Strip the exoticism from Danny Boyle’s gorgeously visual machine gun and you get an Oscar-winning American Dream story by way of Indian squalor. Though Boyle goes wholesale for India he could have picked China or Nigeria. The story: A doe-eyed teen and former slum-dweller is poised to win a 20 million rupee jackpot on India’s version of “Who Wants to be a Millionaire.” How’d the call center employee get there? An American rags-to-riches version would involve the urban jungle (or white trash roots), a loutish family, crime, a love interest and means to rehabilitation. Global Village-speaking, why should India be any different?
The answer is the level of destitution, which Boyle adroitly plumbs in the first hour of what feels more like a Gothic horror film.
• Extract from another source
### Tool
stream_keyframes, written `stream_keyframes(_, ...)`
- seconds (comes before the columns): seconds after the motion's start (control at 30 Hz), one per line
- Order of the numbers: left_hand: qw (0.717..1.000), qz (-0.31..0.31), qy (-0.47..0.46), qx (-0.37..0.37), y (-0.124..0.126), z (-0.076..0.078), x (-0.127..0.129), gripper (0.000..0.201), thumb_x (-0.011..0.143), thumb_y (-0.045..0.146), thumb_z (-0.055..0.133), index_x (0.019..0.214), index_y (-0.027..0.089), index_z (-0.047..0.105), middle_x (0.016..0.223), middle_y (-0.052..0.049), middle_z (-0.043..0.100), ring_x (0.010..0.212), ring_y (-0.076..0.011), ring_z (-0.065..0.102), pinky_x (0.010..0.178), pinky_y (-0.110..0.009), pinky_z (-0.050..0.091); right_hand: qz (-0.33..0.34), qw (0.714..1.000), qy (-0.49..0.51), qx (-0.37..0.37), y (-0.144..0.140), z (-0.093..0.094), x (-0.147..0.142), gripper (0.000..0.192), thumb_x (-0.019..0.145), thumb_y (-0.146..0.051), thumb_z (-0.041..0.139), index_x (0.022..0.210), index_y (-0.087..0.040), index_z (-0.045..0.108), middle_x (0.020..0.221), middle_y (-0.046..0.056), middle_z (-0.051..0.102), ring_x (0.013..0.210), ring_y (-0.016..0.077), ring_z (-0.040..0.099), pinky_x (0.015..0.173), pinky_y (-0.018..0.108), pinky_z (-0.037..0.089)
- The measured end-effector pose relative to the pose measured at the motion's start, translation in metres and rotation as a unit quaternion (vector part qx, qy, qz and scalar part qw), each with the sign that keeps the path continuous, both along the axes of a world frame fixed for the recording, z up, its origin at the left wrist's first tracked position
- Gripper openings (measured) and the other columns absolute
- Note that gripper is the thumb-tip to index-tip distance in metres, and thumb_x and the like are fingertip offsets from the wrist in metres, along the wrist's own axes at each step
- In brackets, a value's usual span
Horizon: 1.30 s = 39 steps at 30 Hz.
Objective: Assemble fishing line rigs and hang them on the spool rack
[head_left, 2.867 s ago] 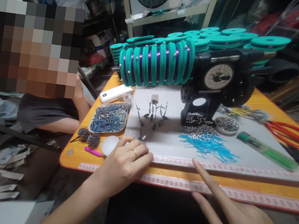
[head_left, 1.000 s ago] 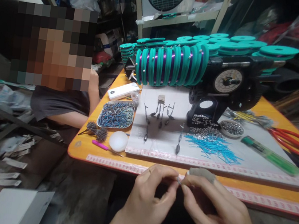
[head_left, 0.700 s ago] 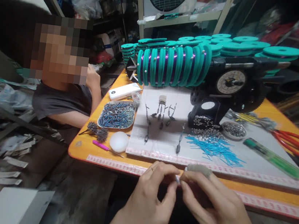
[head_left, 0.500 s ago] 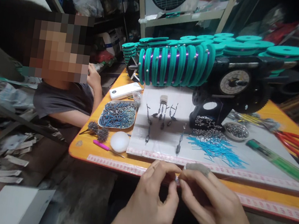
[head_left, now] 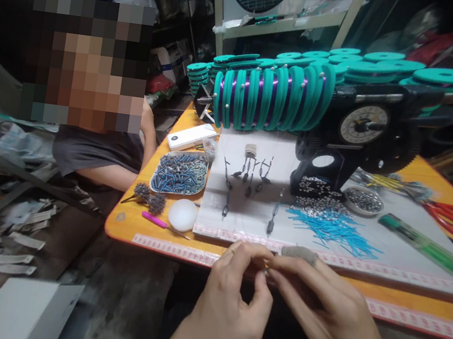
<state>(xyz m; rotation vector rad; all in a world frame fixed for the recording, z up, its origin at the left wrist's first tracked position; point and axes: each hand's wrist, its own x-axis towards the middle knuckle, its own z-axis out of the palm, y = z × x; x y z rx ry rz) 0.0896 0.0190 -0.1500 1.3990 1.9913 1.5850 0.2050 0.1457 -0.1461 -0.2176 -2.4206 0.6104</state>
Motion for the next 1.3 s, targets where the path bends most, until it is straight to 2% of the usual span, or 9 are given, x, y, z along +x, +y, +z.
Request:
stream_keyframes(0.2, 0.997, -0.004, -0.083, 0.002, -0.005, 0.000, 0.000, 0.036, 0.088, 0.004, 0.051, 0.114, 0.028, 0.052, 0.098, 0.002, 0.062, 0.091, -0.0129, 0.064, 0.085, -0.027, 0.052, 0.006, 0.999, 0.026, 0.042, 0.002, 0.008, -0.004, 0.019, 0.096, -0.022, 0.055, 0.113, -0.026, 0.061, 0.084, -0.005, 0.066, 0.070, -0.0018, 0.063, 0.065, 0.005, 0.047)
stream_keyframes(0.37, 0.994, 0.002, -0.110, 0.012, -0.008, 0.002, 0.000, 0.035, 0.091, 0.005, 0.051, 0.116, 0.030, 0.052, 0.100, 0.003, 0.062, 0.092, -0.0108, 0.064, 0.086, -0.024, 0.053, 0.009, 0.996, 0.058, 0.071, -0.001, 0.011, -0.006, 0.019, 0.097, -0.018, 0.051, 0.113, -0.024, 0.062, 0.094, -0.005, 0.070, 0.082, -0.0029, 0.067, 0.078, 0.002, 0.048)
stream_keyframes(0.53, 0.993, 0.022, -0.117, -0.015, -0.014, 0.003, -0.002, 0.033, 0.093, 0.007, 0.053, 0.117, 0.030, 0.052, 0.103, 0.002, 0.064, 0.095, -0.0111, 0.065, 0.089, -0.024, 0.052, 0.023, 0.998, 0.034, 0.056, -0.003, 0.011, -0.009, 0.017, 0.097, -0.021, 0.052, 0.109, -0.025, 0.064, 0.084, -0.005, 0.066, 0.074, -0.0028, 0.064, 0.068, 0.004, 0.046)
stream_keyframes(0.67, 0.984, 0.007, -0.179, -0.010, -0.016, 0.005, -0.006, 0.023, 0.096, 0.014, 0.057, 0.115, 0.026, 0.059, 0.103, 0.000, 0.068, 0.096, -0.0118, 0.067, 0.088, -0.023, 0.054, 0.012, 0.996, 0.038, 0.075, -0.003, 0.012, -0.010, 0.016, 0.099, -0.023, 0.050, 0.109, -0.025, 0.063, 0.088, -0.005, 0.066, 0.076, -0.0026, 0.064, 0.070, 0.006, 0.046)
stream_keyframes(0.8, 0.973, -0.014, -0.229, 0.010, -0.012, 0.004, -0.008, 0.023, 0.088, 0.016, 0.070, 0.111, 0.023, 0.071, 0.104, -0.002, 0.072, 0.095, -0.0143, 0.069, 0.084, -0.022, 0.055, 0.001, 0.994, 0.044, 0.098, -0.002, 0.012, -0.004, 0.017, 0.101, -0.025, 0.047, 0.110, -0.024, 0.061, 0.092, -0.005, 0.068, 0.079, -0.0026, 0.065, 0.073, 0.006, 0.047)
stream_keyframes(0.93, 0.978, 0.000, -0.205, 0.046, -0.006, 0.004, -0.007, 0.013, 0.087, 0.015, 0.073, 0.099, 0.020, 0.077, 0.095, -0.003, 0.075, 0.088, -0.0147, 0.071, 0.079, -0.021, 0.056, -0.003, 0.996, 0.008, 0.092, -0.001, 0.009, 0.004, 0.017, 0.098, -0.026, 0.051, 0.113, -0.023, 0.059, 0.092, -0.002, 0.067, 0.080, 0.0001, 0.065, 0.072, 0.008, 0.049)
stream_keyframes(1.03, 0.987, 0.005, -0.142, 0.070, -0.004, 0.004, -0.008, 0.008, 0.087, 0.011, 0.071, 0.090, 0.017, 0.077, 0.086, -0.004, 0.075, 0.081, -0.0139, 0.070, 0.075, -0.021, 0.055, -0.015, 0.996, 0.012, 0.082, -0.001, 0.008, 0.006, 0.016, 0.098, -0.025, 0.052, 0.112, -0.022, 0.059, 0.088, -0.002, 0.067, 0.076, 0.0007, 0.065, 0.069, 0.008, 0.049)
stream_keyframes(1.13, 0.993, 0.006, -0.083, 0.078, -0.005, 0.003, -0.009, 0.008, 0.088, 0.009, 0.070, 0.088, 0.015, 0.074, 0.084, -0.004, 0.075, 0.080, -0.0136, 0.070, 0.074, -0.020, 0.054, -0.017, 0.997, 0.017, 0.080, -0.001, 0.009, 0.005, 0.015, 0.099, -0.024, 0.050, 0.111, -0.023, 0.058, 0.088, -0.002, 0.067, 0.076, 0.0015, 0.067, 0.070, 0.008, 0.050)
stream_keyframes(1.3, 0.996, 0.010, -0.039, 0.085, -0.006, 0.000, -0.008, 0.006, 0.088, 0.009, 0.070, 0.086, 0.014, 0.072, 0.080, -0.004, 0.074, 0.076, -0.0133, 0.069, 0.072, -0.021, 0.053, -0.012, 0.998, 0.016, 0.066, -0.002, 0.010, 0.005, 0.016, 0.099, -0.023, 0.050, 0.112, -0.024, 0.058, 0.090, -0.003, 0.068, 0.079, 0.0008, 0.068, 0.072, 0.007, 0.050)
His Bombay-Mumbai as lived by brothers Jamal and Salim (and girl sidekick Latika) is as jagged-edge nasty as anything the director has gnawed and spit out on since the 1996 “Trainspotting” (though he warmed up in parts of “28 Days Later”).
Unspeakable poverty and violence — physical and emotional, all of it highly kinetic — are the centerpiece of this Dickensian poetry, with the story-line hewing to an throbbing, incantatory soundtrack. It’s a first half intended to throw Westerners on the defensive, revving up the layers of surreal destitution until there’s literally no way out. The reason for this, ostensibly, is to explain why Jamal keeps getting the game show questions right — he’s learned life’s lesson the hard way, and they’re harder than the West’s worst nightmares. Not even the police, interrogating him on suspicion of cheating, are convinced. So Jamal keeps spewing flashback perdition.
But having set up such a thrilling premise, Boyle leaves himself nowhere to go. Since the start relies on the flashback trick, the present has to catch up. When it does, Boyle goes soft. He lampoons Bollywood and reinterprets “Fame,” in which caste society plays the part of New York High’s School for the Performing Arts. The spectacle, and the story, lapses into caricature, with long-beloved Latika adding to the baggage. While these contrivances torpedo the film’s gravitas they don’t slay Boyle’s cherished hard-stuff. He energizes the gap between affluent aspirations and slum-life confusion. Those who call this “poverty porn” forget the rabid brio applied to the Vietnam War in the late 1970s and 80s (“Apocalypse Now,” “Full Metal Jacket,” “Platoon,” and so on).
The mostly Indian cast is creditable all around (Dev Patel and Madhur Mittal as the adult Jamal and Salim, respectively) with Anil Kapoor as suitably sleazy show host Prem. But this is not a movie about acting or actors. Boyle is determined to redirect rags-to-riches, or at least suggest how the indescribable can be coddled into the mainstream, and India obliges by being India. All the rest — tragedy, corruption, redemption, family ties — is secondary.